Parenchymal involvement often follows a perivascular spread, with
T2/FLAIR hyperintense white matter changes and / or perivascular
enhancement 15. The progressive T2 hyperintensities in
the deep white matter, observed in our patient, should be interpreted as
parenchymal involvement.
The question remains whether the ischemic strokes and progressive
vascular white matter changes in our patient, as a consequence of
small-vessel disease, can be attributed to neurosarcoidosis. Although
rarely, it has been reported that neurosarcoidosis can cause arterial
and venous ischemic and hemorrhagic strokes or TIA’s due to
granulomatous inflammation of intracranial blood vessels15. This has mainly been described in medium and small
vessels, literature of large vessel involvement is scarce and is thought
to be due to compression by granuloma’s rather than granulomatous
inflammation or vasculitis 1516.
There is still some uncertainty about the underlying pathophysiological
mechanism of stroke-like symptoms in patients with sarcoidosis. A
retrospective study evaluated patients with sarcoidosis-related strokes
and concluded that a stroke was the first presenting symptom in 40% of
the patients 16. In about 92% of neurosarcoidosis
patients presenting with stroke, sarcoidosis appeared to be present in
other non-nervous systems after additional examination. The authors
suggest that the granulomatous invasion of the blood vessel walls is the
mechanism behind sarcoidosis related cerebrovascular events rather than
sarcoidosis related vasculitis.
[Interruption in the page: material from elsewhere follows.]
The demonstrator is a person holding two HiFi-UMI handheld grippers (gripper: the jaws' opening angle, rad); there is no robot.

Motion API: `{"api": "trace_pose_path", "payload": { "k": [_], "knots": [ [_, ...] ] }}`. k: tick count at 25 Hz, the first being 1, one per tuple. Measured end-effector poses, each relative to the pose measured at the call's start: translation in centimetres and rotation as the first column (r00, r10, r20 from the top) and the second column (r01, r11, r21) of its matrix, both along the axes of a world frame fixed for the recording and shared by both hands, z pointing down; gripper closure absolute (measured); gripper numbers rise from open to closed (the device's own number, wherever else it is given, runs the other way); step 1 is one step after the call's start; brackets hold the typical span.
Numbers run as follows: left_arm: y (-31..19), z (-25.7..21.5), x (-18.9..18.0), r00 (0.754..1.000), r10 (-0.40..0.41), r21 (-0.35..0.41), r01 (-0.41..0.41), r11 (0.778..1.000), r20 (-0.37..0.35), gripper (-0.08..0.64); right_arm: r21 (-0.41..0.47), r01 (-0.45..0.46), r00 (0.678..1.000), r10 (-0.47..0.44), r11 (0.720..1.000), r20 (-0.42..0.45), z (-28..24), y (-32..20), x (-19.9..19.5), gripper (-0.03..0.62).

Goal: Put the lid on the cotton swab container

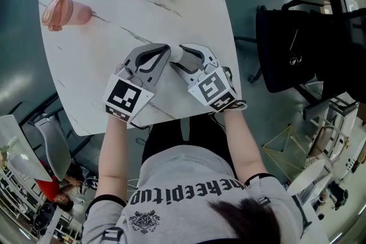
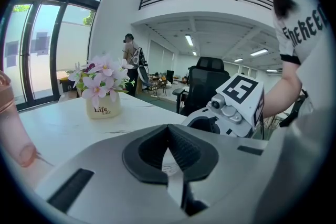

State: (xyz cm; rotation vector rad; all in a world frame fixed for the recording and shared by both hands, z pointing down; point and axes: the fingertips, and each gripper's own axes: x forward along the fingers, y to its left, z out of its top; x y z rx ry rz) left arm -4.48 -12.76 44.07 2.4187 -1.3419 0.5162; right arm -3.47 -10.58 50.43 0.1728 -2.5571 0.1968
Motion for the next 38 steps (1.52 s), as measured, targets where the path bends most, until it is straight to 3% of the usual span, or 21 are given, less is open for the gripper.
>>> {"api": "trace_pose_path", "payload": {
  "k": [12, 19, 25, 32, 38],
  "knots": [
    [0.2, 0.1, 0.1, 1.000, -0.011, 0.044, 0.010, 0.999, 0.019, 0.546, -0.003, 0.003, 1.000, -0.004, 1.000, -0.026, 0.1, 0.0, 0.0, 0.390],
    [0.1, 0.1, -0.1, 0.999, -0.028, 0.010, 0.028, 1.000, -0.036, 0.546, -0.008, -0.001, 1.000, 0.001, 1.000, -0.025, 0.1, 0.0, -0.1, 0.388],
    [0.1, 0.0, -0.2, 0.999, -0.037, 0.016, 0.038, 0.999, -0.034, 0.545, -0.015, -0.015, 1.000, 0.015, 1.000, -0.014, 0.2, -0.1, -0.2, 0.387],
    [-0.3, -1.4, -1.1, 0.992, -0.098, 0.047, 0.102, 0.994, -0.083, 0.545, -0.016, -0.020, 1.000, 0.019, 1.000, -0.010, -0.1, -0.2, -0.1, 0.375],
    [-0.1, -1.9, -2.0, 0.987, -0.138, 0.051, 0.142, 0.989, -0.077, 0.545, -0.009, -0.010, 1.000, 0.010, 1.000, 0.004, -0.9, -0.2, 0.2, 0.373]
  ]
}}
It is thought that vasculitis due to
sarcoidosis is more commonly resulting in a slowly progressive
encephalopathy than an ischemic stroke 17. A mortality
rate of 23% is reported in sarcoidosis patients presenting with stroke16.
Due to the three-year time interval between stroke and diagnosis of
neurosarcoidosis, it remains debatable whether this could have been a
first warning sign of neurosarcoidosis in our patient.
Hydrocephalus is described to emerge in the course of neurosarcoidosis
in 5 to 12% of affected individuals 4. Usually this
is a communicating hydrocephalus as a consequence of a decrease in CSF
resorption due to leptomeningeal involvement. Though, CSF outflow
obstruction caused by involvement of the basal leptomeninges in the
inflammatory process and consequent adhesions, loculations in the
ventricular system or infiltration of the choroid plexus can also lead
to hydrocephalus 18,8.
Scarce literature is available on the treatment of neurosarcoidosis and
is mainly based on expert opinion and small retrospective studies.
Typically, initial treatment consists of corticosteroids, although the
exact mechanism is still unknown. It is hypothesized that the benefit is
due to the anti-inflammatory and immune-modulating effects11,19. The benefit of this treatment varies widely
from substantial improvement to no improvement at all. As a second step,
a steroid-sparing or second-line agent, like Methotrexate (MTX) or
mycophenolate can be considered. When the need for immunosuppressive
treatment is chronic, upfront start of combination therapy of both
corticosteroids and a steroid-sparing or second-line agent can be
preferred. Further treatment options include TNF-alpha inhibitors such
as infliximab, although treatment is expensive and poses a higher risk
for infections and other toxicities 9,19.